**Aim of the exercise:** Copy exactly every line below, from the first through the one that contains "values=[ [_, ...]", and skip all pictures.

**Input for this task:**

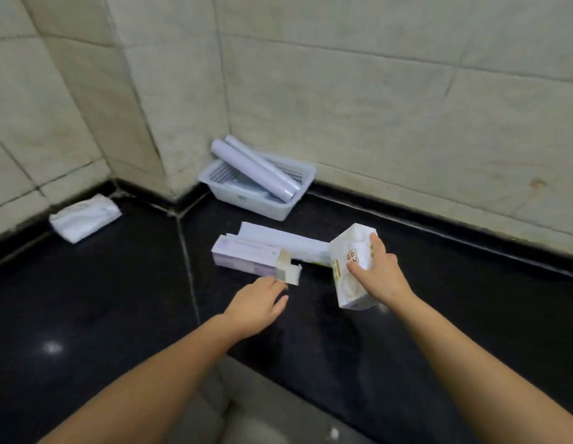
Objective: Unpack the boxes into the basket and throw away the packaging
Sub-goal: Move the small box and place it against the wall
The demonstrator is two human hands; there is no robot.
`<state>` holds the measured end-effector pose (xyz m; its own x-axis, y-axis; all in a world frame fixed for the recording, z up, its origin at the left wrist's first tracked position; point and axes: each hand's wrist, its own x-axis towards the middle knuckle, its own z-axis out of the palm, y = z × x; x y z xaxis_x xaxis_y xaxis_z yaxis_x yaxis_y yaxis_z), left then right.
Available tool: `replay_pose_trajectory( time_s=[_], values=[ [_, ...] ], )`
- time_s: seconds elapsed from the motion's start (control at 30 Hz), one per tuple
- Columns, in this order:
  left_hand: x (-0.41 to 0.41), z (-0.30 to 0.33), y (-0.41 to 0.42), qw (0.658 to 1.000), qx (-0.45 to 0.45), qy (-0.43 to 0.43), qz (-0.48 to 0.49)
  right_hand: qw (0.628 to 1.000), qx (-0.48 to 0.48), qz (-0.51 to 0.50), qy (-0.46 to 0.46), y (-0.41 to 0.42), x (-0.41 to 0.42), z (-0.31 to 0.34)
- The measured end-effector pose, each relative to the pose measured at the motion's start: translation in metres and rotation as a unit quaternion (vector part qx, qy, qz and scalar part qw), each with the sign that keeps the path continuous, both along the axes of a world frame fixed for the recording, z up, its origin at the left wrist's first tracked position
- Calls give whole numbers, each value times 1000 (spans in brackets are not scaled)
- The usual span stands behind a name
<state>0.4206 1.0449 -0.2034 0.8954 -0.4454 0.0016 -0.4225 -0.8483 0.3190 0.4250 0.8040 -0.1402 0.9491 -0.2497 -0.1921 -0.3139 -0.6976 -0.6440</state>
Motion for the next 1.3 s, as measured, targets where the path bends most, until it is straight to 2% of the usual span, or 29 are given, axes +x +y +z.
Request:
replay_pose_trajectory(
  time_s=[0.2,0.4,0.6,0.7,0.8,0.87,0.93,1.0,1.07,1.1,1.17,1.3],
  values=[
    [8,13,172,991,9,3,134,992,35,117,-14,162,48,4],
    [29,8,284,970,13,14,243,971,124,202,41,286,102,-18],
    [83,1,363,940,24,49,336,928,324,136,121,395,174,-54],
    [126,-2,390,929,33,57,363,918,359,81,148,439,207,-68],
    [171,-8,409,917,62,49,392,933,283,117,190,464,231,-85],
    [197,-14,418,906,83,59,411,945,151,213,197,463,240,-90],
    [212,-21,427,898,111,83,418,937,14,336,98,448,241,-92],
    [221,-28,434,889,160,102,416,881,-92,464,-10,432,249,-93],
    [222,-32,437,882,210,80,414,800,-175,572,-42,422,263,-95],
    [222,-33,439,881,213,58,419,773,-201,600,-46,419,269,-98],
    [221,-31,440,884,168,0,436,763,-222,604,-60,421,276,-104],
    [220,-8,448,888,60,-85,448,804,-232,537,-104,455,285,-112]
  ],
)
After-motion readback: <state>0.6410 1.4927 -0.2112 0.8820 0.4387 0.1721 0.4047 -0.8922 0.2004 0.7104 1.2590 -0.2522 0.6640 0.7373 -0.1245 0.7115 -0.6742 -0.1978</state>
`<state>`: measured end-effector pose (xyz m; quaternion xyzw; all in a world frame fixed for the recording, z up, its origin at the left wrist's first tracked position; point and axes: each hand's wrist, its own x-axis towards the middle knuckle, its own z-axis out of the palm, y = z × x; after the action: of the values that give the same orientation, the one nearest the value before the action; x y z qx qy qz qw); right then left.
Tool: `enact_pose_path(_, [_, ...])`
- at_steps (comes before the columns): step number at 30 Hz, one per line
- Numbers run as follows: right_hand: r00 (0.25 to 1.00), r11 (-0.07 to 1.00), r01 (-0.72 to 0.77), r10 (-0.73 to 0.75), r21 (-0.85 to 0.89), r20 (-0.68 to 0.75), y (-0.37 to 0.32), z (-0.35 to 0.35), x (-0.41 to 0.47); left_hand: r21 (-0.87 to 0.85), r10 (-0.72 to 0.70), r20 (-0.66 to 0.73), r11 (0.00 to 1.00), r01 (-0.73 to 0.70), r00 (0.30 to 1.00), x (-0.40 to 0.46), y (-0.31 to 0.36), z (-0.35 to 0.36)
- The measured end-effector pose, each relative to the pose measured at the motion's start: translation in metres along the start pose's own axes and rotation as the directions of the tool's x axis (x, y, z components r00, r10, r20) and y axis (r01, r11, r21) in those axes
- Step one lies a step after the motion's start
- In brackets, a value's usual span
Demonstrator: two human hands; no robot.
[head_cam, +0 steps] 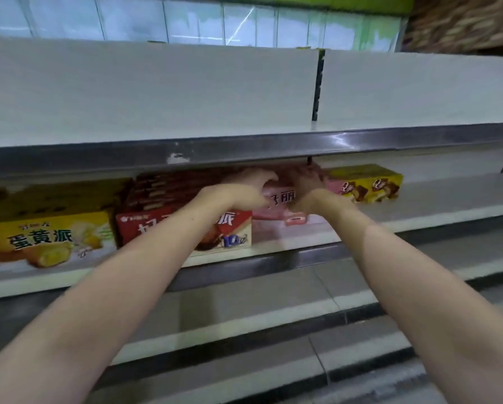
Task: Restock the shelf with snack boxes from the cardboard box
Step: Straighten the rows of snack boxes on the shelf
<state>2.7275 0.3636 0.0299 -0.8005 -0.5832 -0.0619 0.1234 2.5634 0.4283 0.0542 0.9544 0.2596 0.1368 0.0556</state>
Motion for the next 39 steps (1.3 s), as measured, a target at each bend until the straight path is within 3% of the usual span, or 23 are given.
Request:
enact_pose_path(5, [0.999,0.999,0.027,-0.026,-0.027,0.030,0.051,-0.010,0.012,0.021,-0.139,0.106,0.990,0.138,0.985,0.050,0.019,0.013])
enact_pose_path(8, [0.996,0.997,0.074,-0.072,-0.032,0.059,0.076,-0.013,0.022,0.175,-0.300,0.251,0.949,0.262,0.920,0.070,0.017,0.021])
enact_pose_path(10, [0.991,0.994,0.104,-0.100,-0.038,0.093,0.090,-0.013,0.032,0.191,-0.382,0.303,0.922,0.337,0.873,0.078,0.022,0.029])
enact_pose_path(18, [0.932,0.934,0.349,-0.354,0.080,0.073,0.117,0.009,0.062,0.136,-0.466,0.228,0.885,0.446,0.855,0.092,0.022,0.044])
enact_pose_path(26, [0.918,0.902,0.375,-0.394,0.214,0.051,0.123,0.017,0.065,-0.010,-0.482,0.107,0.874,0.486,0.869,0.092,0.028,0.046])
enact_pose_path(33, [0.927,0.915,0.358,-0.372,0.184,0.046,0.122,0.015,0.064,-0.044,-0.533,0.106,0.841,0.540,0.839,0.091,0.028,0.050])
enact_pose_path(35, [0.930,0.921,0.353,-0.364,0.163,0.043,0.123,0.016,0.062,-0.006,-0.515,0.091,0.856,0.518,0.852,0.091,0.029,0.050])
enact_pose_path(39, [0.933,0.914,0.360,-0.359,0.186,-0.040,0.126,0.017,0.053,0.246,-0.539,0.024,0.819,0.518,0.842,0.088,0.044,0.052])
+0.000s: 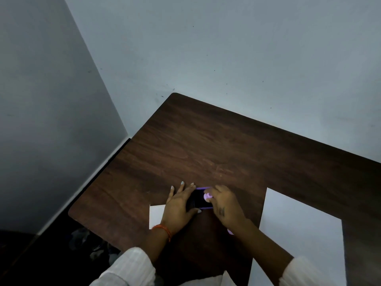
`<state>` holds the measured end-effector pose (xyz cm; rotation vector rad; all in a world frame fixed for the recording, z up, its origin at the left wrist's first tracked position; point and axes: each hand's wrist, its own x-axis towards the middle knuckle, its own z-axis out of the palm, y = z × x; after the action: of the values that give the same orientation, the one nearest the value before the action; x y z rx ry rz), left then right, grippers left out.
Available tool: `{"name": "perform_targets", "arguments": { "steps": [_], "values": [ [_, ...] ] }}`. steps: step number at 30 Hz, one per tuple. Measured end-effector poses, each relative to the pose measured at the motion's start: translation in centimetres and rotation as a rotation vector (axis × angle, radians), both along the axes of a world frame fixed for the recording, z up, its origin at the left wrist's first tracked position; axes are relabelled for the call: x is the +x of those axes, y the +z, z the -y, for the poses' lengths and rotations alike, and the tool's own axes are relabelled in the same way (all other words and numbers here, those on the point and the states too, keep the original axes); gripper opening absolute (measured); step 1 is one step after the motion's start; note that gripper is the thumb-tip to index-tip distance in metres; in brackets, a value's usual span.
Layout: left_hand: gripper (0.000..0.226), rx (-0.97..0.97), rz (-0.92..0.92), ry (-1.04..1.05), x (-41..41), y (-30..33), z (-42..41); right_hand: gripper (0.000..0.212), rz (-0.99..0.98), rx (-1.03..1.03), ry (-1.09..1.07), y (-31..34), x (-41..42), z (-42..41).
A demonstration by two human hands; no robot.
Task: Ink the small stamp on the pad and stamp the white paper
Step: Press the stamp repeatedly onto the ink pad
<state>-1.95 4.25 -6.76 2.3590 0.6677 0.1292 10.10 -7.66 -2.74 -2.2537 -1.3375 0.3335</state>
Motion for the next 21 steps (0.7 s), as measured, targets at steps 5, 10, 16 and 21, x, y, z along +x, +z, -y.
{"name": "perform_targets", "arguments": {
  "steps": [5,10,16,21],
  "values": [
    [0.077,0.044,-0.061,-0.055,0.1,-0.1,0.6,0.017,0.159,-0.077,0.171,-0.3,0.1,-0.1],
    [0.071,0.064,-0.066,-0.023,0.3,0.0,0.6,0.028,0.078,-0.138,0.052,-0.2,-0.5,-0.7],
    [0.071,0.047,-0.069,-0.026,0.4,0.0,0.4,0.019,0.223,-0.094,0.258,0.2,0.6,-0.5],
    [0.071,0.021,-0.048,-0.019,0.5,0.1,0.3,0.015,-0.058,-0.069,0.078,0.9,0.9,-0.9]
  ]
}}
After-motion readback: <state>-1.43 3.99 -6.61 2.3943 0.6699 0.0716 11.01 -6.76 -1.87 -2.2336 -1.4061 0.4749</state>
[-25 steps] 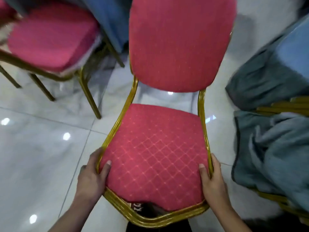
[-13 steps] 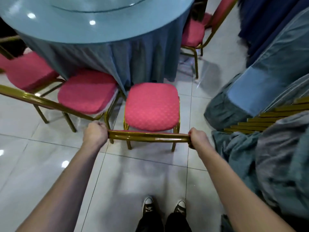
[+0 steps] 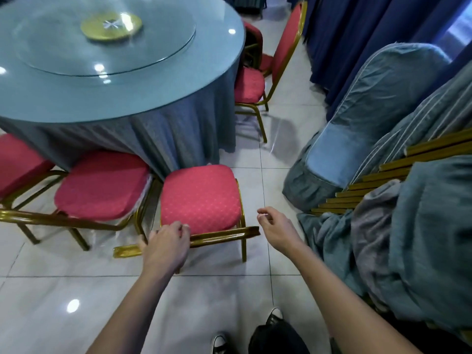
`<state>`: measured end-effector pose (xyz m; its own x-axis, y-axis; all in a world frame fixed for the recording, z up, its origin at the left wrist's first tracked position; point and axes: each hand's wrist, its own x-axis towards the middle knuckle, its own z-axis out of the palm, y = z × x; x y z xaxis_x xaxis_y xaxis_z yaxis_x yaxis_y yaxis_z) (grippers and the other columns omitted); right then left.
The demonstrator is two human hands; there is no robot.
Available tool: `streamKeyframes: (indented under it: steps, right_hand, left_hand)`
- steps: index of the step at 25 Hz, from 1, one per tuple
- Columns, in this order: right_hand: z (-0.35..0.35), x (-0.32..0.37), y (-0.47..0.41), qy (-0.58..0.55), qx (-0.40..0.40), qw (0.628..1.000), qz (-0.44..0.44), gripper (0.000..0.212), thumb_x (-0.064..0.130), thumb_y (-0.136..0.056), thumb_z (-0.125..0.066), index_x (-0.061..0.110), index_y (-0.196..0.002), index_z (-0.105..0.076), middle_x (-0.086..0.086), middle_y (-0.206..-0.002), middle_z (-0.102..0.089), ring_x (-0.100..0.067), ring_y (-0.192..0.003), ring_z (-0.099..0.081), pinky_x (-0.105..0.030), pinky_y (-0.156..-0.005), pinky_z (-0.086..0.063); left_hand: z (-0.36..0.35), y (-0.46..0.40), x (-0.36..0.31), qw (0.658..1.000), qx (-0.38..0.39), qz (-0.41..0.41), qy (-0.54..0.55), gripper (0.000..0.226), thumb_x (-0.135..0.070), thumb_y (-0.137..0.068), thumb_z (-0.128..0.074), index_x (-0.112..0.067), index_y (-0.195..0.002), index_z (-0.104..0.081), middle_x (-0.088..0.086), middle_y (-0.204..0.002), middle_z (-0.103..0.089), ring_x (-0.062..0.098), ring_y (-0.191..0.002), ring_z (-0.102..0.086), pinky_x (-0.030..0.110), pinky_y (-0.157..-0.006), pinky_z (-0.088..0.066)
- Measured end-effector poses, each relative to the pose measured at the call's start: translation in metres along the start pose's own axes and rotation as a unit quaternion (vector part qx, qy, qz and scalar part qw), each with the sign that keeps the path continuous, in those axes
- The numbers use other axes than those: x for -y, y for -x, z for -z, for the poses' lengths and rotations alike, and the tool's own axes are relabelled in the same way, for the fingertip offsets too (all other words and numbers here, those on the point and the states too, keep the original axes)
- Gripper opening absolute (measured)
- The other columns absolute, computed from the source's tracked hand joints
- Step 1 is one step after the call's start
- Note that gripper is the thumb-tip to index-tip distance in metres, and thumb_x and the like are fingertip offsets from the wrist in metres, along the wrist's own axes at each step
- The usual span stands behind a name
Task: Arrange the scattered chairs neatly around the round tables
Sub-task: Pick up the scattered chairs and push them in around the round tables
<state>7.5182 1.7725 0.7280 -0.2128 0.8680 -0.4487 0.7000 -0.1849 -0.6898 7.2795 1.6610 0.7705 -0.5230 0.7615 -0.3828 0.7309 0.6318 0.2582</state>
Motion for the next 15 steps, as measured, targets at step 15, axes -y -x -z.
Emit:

**Response below:**
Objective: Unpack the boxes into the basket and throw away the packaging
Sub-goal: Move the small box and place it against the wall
The demonstrator is two human hands; there is no robot.
`<state>` holds the measured end-effector pose (xyz m; its own x-axis, y-axis; all in a world frame fixed for the recording, z up, its origin at the left wrist's first tracked position; point and axes: each hand's wrist, its own x-axis towards the middle knuckle, its own z-axis out of the palm, y = z × x; x y z xaxis_x xaxis_y xaxis_z yaxis_x yaxis_y yaxis_z), left then right.
Available tool: `replay_pose_trajectory( time_s=[_], values=[ [_, ...] ], )`

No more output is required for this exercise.